8. The method for testing heterogeneous vehicle data fusion based on intelligent connected vehicles according to claim 1, characterized in that, Also includes: Record the deviation information between the actual execution effect and the expected defense effect of the dynamic defense strategy set; Based on the deviation information, adjust the parameter threshold of the preset baseline security profile and the rule triggering conditions in the preset defense rule base; The adjusted parameter thresholds and rule triggering conditions are updated to the virtual-real fusion analysis environment.

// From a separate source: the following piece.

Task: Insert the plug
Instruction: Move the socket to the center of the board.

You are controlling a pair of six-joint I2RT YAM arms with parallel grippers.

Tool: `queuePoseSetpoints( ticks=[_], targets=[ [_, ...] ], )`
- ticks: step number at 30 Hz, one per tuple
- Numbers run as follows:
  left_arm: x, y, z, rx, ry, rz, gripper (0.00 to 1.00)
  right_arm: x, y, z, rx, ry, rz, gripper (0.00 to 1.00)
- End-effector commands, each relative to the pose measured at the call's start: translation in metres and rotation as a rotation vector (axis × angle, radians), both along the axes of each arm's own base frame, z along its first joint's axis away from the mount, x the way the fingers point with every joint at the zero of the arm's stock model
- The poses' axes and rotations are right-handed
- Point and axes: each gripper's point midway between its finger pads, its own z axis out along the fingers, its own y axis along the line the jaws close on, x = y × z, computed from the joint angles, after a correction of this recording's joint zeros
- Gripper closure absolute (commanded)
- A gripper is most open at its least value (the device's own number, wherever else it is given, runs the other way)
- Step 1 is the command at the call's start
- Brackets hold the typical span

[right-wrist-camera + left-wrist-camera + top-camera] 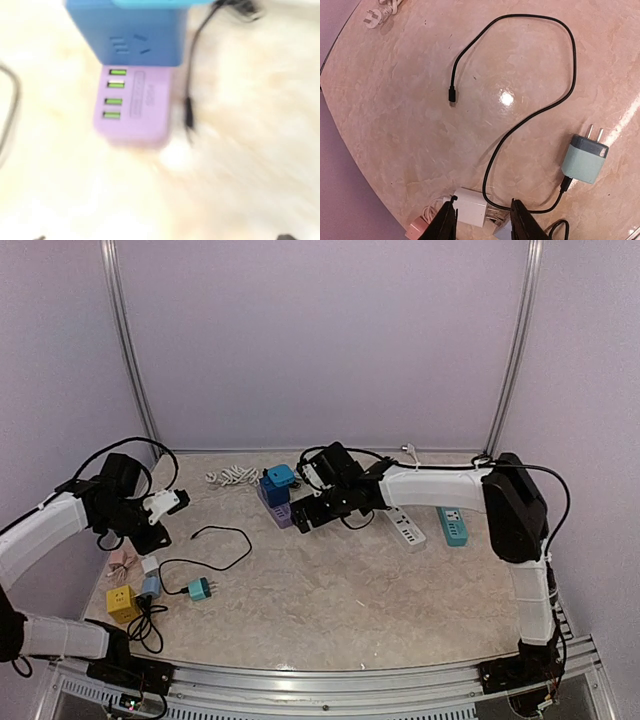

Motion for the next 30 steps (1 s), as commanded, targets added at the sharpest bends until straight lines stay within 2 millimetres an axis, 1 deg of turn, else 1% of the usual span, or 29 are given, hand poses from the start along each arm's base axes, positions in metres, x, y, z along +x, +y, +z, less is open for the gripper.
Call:
queuePoseSetpoints(
  ticks=[1, 2, 3, 4, 6, 8, 10, 13, 16, 19, 20, 21, 22, 25, 26, 28, 30],
  targets=[
    [-0.016, -0.009, 0.020, -0.074, 0.006, -0.036, 0.59, -0.011, -0.068, 0.051, -0.045, -0.070, -0.057, 0.00],
    [-0.018, -0.008, 0.023, -0.075, -0.002, -0.033, 0.52, -0.013, -0.090, 0.049, -0.077, -0.061, -0.090, 0.00],
    [-0.019, -0.007, 0.025, -0.075, -0.006, -0.029, 0.45, -0.015, -0.112, 0.042, -0.117, -0.039, -0.120, 0.00],
    [-0.021, -0.006, 0.030, -0.078, -0.021, -0.024, 0.39, -0.017, -0.135, 0.029, -0.163, -0.004, -0.150, 0.00],
    [-0.022, -0.003, 0.037, -0.081, -0.043, -0.010, 0.29, -0.019, -0.169, 0.012, -0.215, 0.069, -0.198, 0.00],
    [-0.023, -0.001, 0.044, -0.089, -0.075, 0.004, 0.21, -0.018, -0.195, -0.003, -0.259, 0.124, -0.234, 0.00],
    [-0.025, 0.001, 0.048, -0.096, -0.094, 0.016, 0.19, -0.015, -0.209, -0.012, -0.285, 0.148, -0.248, 0.00],
    [-0.029, 0.002, 0.050, -0.106, -0.107, 0.027, 0.18, -0.011, -0.212, -0.027, -0.276, 0.212, -0.223, 0.00],
    [-0.032, 0.002, 0.047, -0.106, -0.107, 0.033, 0.18, -0.004, -0.218, -0.048, -0.301, 0.254, -0.225, 0.00],
    [-0.035, 0.003, 0.048, -0.108, -0.112, 0.035, 0.18, 0.003, -0.234, -0.066, -0.349, 0.284, -0.264, 0.00],
    [-0.035, 0.003, 0.048, -0.108, -0.115, 0.035, 0.18, 0.004, -0.238, -0.071, -0.359, 0.292, -0.272, 0.02],
    [-0.036, 0.003, 0.049, -0.110, -0.116, 0.035, 0.18, 0.004, -0.239, -0.074, -0.357, 0.301, -0.277, 0.05],
    [-0.037, 0.003, 0.048, -0.110, -0.117, 0.035, 0.18, 0.004, -0.237, -0.076, -0.348, 0.310, -0.273, 0.10],
    [-0.036, 0.005, 0.049, -0.111, -0.123, 0.041, 0.18, -0.001, -0.229, -0.076, -0.300, 0.334, -0.261, 0.32],
    [-0.036, 0.005, 0.049, -0.111, -0.125, 0.045, 0.18, -0.002, -0.228, -0.074, -0.284, 0.338, -0.263, 0.37],
    [-0.035, 0.008, 0.049, -0.111, -0.126, 0.058, 0.18, -0.007, -0.226, -0.072, -0.260, 0.348, -0.267, 0.49],
    [-0.035, 0.012, 0.048, -0.100, -0.124, 0.070, 0.18, -0.017, -0.223, -0.069, -0.245, 0.352, -0.268, 0.57]
  ],
)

9. A vehicle heterogeneous data virtual-real fusion testing system based on intelligent connected vehicles, applied to the vehicle heterogeneous data virtual-real fusion testing method based on intelligent connected vehicles as described in any one of claims 1-8, characterized in that, include: The data acquisition module is used to acquire vehicle-mounted heterogeneous sensing data streams, which include controller local area network message sequences, vehicle-mounted Ethernet communication frames, and environmental sensing sensor data. The virtual-real fusion module is used to construct a virtual-real fusion analysis environment based on the vehicle-mounted heterogeneous perception data stream. The virtual-real fusion analysis environment represents the dynamic mapping relationship between the physical vehicle state and the digital twin. The risk measurement module is used to perform multi-dimensional risk measurement and assessment in the virtual-real fusion analysis environment to obtain a comprehensive risk situation value, which reflects the level of cybersecurity threats currently faced by the vehicle. The attack and defense strategy module is used to generate a dynamic defense strategy set based on the comprehensive risk situation value. The dynamic defense strategy set includes intrusion blocking rules and access control whitelists. The policy distribution module is used to distribute the dynamic defense policy set to the vehicle security gateway and domain controller to suppress attack behavior in real time.

10. The vehicle heterogeneous data virtual-real fusion testing system based on intelligent connected vehicles according to claim 9, characterized in that, Also includes: The virtual-to-real update module is used for: Record the deviation information between the actual execution effect and the expected defense effect of the dynamic defense strategy set; Based on the deviation information, adjust the parameter threshold of the preset baseline security profile and the rule triggering conditions in the preset defense rule base; The adjusted parameter thresholds and rule triggering conditions are updated to the virtual-real fusion analysis environment.